Reverse Engineering For Military Applications
Reverse engineering is often used by militaries in order to copy other nations' technologies, devices, or information that have been obtained by regular troops in the fields or by intelligence operations. It was often used during the Second World War and the Cold War. Well-known examples from WWII and later include:
- Jerry can: British and American forces noticed that the Germans had gasoline cans with an excellent design. They reverse-engineered copies of those cans. The cans were popularly known as "Jerry cans".
- Tupolev Tu-4: Three American B-29 bombers on missions over Japan were forced to land in the USSR. The Soviets, who did not have a similar strategic bomber, decided to copy the B-29. Within a few years, they had developed the Tu-4, a near-perfect copy.
- V-2 rocket: Technical documents for the V2 and related technologies were captured by the Western Allies at the end of the war. Soviet and captured German engineers had to reproduce technical documents and plans, working from captured hardware, in order to make their clone of the rocket, the R-1, which began the postwar Soviet rocket program that led to the R-7 and the beginning of the space race.

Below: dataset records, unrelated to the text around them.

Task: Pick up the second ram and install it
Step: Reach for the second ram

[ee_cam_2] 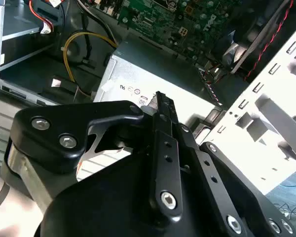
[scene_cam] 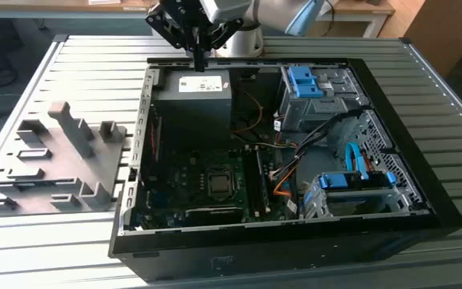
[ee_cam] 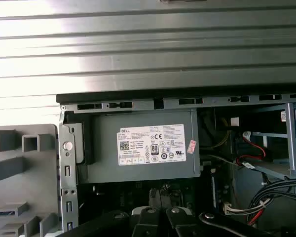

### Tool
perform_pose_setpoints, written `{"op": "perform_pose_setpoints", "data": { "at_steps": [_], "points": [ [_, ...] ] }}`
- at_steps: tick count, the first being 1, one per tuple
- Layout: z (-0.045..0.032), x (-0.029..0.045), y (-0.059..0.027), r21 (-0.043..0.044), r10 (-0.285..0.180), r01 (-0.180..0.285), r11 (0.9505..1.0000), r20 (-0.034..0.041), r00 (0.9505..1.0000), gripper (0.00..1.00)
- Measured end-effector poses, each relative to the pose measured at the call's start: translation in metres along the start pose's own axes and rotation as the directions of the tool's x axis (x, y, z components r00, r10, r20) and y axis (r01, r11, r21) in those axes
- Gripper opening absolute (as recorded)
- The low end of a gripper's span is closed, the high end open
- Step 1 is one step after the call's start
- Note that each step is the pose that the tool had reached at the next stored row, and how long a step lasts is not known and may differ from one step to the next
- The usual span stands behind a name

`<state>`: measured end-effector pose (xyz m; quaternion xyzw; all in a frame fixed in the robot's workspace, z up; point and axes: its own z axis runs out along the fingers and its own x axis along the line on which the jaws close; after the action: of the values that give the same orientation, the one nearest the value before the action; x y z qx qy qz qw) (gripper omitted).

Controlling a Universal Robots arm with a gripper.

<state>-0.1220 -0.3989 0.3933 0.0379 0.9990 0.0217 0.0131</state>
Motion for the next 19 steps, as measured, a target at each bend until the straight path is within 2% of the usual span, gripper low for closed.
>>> {"op": "perform_pose_setpoints", "data": {
  "at_steps": [6, 16, 19],
  "points": [
    [-0.0001, 0.0018, -0.0002, 0.0002, 0.0, 0.0, 1.0, -0.0001, 1.0, 0.1],
    [-0.001, 0.0408, -0.0031, 0.0, 0.0, 0.0, 1.0, 0.0004, 1.0, 0.1],
    [-0.0012, 0.0495, -0.0037, 0.0, 0.0, 0.0, 1.0, 0.0003, 1.0, 0.1]
  ]
}}
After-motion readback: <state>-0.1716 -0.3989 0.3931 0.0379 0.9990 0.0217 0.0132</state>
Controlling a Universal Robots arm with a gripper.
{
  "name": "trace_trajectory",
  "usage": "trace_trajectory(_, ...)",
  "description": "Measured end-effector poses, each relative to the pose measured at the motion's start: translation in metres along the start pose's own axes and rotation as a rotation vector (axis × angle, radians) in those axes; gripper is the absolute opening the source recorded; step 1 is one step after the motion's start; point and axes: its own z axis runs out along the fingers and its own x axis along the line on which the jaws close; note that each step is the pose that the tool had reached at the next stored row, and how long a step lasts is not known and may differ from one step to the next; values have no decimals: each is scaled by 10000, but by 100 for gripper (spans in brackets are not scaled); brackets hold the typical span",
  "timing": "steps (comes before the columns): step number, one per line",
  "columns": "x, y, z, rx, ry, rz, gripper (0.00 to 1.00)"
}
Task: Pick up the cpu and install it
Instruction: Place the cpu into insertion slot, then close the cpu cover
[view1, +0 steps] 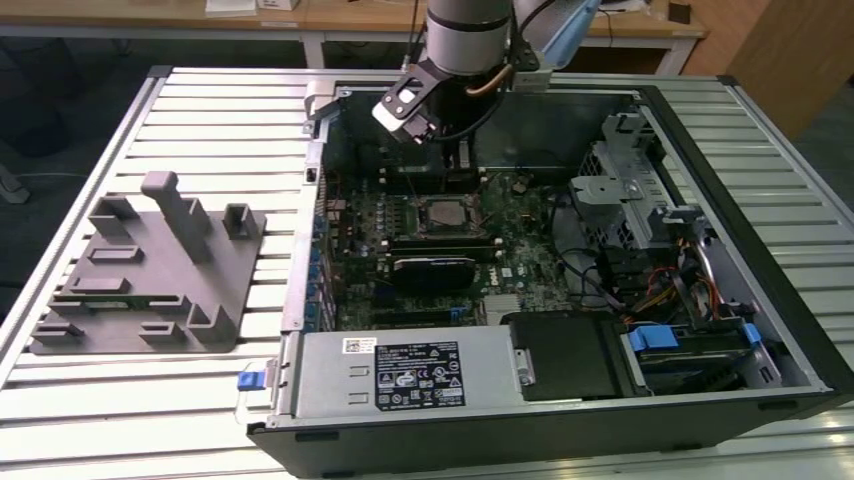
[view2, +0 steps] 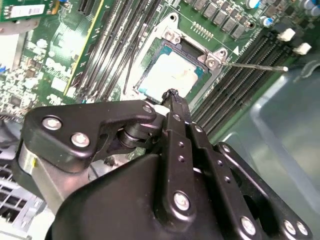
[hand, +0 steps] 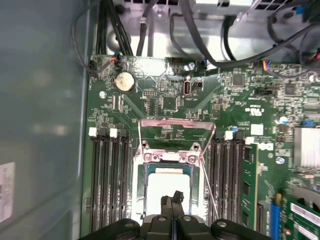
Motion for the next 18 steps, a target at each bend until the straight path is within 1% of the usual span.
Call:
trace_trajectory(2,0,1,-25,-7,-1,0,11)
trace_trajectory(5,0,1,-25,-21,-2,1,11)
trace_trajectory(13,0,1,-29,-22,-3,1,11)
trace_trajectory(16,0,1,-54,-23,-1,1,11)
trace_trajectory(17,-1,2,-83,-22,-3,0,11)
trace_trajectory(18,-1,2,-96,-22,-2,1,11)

- K-13/R-3S missile (NATO reporting name AA-2 Atoll), a Soviet reverse-engineered copy of the AIM-9 Sidewinder, was made possible after a Taiwanese AIM-9B hit a Chinese MiG-17 without exploding. The missile became lodged within the airframe, and the pilot returned to base with what Russian scientists would describe as a university course in missile development.

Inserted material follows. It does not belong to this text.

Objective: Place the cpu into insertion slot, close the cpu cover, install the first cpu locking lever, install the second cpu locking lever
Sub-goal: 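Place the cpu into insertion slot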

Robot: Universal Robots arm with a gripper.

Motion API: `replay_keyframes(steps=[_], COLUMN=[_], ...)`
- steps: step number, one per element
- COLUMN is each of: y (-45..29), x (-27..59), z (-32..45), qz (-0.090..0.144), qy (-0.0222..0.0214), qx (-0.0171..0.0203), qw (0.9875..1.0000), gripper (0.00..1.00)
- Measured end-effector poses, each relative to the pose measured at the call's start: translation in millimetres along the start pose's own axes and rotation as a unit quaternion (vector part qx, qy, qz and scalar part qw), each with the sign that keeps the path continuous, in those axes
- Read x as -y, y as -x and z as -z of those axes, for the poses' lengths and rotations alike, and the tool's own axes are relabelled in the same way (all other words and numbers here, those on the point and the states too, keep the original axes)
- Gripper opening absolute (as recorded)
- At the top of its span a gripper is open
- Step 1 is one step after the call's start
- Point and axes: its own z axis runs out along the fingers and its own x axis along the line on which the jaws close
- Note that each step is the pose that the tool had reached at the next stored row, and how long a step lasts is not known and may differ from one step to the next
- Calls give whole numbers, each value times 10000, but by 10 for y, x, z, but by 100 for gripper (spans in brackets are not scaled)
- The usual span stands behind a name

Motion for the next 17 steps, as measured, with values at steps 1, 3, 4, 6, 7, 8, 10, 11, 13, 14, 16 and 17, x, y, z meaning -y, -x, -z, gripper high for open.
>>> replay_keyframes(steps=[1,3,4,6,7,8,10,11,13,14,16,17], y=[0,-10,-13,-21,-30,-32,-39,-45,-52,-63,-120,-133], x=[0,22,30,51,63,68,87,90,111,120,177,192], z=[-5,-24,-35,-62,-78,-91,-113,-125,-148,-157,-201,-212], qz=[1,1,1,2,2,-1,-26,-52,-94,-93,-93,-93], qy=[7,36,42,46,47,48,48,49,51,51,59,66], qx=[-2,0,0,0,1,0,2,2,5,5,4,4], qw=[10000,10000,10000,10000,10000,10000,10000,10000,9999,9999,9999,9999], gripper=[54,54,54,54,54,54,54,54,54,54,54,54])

- BGM-71 TOW Missile: In May 1975, negotiations between Iran and Hughes Missile Systems on co-production of the TOW and Maverick missiles stalled over disagreements in the pricing structure, the subsequent 1979 revolution ending all plans for such co-production. Iran was later successful in reverse-engineering the missile and are currently producing their own copy: the Toophan.

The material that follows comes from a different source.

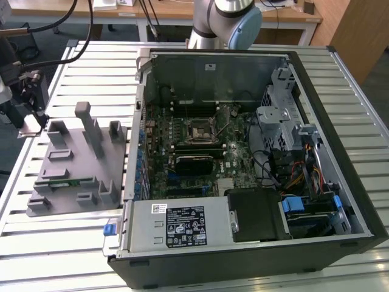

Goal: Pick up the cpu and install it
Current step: 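Pick up the cpu and move it towards the insertion slot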

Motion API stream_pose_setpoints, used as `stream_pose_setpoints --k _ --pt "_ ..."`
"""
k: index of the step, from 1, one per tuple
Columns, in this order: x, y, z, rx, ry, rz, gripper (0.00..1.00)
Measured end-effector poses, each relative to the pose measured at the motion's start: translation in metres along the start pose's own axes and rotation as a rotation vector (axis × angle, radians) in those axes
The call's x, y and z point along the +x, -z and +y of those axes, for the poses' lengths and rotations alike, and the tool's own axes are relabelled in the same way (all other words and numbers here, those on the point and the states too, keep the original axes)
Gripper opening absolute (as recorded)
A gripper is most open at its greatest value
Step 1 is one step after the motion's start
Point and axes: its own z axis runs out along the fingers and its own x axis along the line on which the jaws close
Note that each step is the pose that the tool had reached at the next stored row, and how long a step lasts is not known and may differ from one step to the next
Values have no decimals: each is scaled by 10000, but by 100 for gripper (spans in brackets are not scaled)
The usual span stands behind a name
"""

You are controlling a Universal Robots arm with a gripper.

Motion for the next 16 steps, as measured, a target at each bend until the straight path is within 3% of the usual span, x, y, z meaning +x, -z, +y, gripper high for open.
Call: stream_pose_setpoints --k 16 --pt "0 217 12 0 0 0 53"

- China has reversed engineered many examples of Western and Russian hardware, from fighter aircraft to missiles and HMMWV cars.
- During the Second World War, British military intelligence at the Bletchley Park centre studied captured German "Enigma" message encryption machines. Their operation was then simulated on electro-mechanical devices called "Bombes" that tried all the possible scrambler settings of the "Enigma" machines to help break the coded messages sent by the Germans.